Deus estava sentado lá em cima, conversando animadamente com Santo Antônio (o das causas impossíveis, esse mesmo):
- Mas Antônio, já tô cansado de mandar sinais lá pra baixo, ninguém quer me ouvir pô!
- Principalmente aquela menina...como é mesmo o nome dela?
- Amélia, acho que é isso que consta nos nossos arquivos.
- Bã chefe, essa garota está em todas as listasnegras aqui do Céu, caraca, o relatório mostrou mais de 200 falhas, desacato a autoridade...
- Antônio pare com essas gírias. Está falando como um morador de uma dessas favelas brasileiras.
- Desculpe Misericordioso Senhor. Isso não se repetirá.- É difícil tomar conta do mundo inteiro, mas nenhum lugar me traz tanto problemas como o Brasil ô povo difícil!
- Realmente Mestre, eles são indomaveis. Outro dia mandaram o Gabriel lá para baixo, pra ver se davam um jeito no tal de mensalão
- E o incompetente ficou por lá comendo pizza como Roberto Jefferson! Esses anjos estão cada mais corrompidos, caspite!
- Não é com o Roberto Jefferson, chefe. O nome do sujeito é Renan Calheiros.
- O que? É outro? Não sei quem mandar para proteger Brasília, não existe um que não volte com as asas viradas!
- Ainda bem que eu sou santo e só preciso descer em casos extremos.
- A última vez que você desceu não foi para ser canonizado?Quantos anos hein Antônio? Você está enferrujado há há há!
- Não Senhor, estou em plena forma. Mas em séculos passados as pessoas pediam coisas mais simples. Agora pedem automoveis importados, dinheiro, poder. Coisa dimais pra um santo só!Porque não pedem para casar? É tão simples.
- Porque você não vai perguntar isso para as pessoas?
- O Senhor que sabe tudo poderia me responder oras.

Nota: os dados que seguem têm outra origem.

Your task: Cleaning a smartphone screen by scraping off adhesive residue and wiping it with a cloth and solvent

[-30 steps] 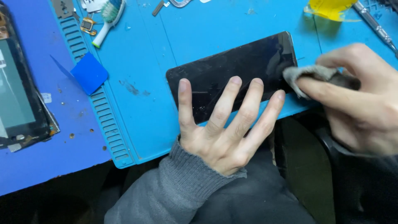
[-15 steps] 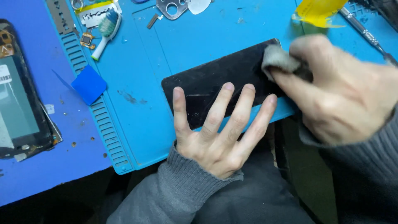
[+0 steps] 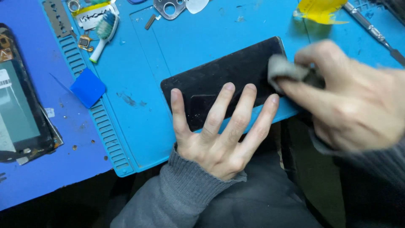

- Eu não sei de nada. Só fui incubido de tomar conta dessa gente irresponsável. Sou apenas um instrumento.
- Mas chefe e o seu filho abençoado, aonde ele está?
- O Jesus?
- Sim Vossa Santidade.
- Não quero que incomodem meu filho, ele tem coisas demais para se preocupar já. Veja bem Antônio, Jesus está lá embaixo dando dar jeito nessa algazarra. Agora mais precisamente, ele está lá na França tentando dar um jeito no Jacques Chirrac.
- Mas ele não havia se indireitado? A última vez que ele esteve por aí, atendendo a um chamado do Senhor, foi o que ele prometeu não foi?
- Era pra ser. Mas você sabe como são esses humanos, não tem palavra. Meus informantes disseram que ele está levando o seu país para o fundo do poço. Agora Jesus foi pra lá, dar um ultimato nele. Falando nisso Antônio, quais são as perpectivas para a proposta que fizemos a senhora Mathieu?
- A Senhora Mireille? Ah, ela está muito receosa em aceitar. Disse que está feliz na Alemanha, que ainda tem sua família e mesmo sendo exploradora ela quer ficar com eles. E só vem pra cá se o cachê for alto.
- Mas que velha mais atrevida! Eu sou Deus e mando nessa joça! Não se pode ser educado com essa gente, parece que falo catalão com eles! Agora querem cachês para virem para o céu, ora bolas!
- Pior que isso, só o caso da Madame Dietrich.
- Sim...aquela foi outra que demorou para ser dobrada. Vou ter que começara mexer meus pauzinhos.
Então interrompendo a conversa, uma terceira pessoa entra na sala, sem ser anunciada:
- Senhor, Senhor! Temos um problema!
- Que pecado é agora, hein Tiago?
- Ah Meu Lorde, problemas gravíssimos. A CPMF não foi aprovada no Brasil e já tem gente querendo partir pra faca, vão enfiar a faca nos cidadãos, agora claro de outro jeito.
- Antônio, o dever me chama. Você sabe, eu não posso ficar de bobeira esperando um milagre, mesmo que eu os possa operar. Depois conversamos melhor.
E Deus "desaparatou" entre as nuvens brancas e fofas como algodão doce.